• **Data**
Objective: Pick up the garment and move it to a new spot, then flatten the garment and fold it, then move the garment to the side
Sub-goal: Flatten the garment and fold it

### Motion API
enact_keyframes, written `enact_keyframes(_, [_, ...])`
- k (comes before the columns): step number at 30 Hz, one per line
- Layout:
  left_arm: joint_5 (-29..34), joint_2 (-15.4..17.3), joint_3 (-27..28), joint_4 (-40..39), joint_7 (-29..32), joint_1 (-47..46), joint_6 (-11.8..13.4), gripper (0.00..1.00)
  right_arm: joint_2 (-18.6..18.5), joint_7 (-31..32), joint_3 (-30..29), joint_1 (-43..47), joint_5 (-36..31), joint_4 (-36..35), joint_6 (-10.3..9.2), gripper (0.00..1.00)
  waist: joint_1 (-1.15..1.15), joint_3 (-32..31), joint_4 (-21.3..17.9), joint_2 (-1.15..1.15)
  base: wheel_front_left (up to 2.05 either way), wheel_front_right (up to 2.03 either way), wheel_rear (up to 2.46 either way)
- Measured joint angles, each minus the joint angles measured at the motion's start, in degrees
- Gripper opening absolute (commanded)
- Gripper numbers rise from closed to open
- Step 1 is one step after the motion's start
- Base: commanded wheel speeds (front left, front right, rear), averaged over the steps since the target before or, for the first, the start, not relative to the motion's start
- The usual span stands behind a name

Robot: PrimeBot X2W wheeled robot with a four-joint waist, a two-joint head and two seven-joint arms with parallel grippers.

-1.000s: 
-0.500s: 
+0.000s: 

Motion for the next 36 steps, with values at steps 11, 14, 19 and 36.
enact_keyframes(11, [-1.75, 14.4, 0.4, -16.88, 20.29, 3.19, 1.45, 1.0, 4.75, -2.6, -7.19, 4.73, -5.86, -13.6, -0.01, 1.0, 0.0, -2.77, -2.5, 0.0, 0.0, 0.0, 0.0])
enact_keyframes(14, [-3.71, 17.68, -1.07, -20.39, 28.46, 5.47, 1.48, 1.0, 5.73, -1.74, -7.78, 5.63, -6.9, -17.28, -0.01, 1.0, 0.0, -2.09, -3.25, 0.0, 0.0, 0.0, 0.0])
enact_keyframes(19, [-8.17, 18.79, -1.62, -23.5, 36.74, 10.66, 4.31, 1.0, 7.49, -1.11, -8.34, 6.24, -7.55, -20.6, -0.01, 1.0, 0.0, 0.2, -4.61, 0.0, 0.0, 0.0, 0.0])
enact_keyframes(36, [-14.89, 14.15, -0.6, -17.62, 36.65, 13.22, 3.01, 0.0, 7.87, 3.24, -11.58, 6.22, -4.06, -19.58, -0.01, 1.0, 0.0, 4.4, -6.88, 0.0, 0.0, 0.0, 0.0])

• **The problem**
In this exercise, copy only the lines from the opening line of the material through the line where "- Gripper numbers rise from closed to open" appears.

• **The completed task**
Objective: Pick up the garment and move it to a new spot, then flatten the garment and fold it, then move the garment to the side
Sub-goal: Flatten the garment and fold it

### Motion API
enact_keyframes, written `enact_keyframes(_, [_, ...])`
- k (comes before the columns): step number at 30 Hz, one per line
- Layout:
  left_arm: joint_5 (-29..34), joint_2 (-15.4..17.3), joint_3 (-27..28), joint_4 (-40..39), joint_7 (-29..32), joint_1 (-47..46), joint_6 (-11.8..13.4), gripper (0.00..1.00)
  right_arm: joint_2 (-18.6..18.5), joint_7 (-31..32), joint_3 (-30..29), joint_1 (-43..47), joint_5 (-36..31), joint_4 (-36..35), joint_6 (-10.3..9.2), gripper (0.00..1.00)
  waist: joint_1 (-1.15..1.15), joint_3 (-32..31), joint_4 (-21.3..17.9), joint_2 (-1.15..1.15)
  base: wheel_front_left (up to 2.05 either way), wheel_front_right (up to 2.03 either way), wheel_rear (up to 2.46 either way)
- Measured joint angles, each minus the joint angles measured at the motion's start, in degrees
- Gripper opening absolute (commanded)
- Gripper numbers rise from closed to open

Nothing else belongs in the output.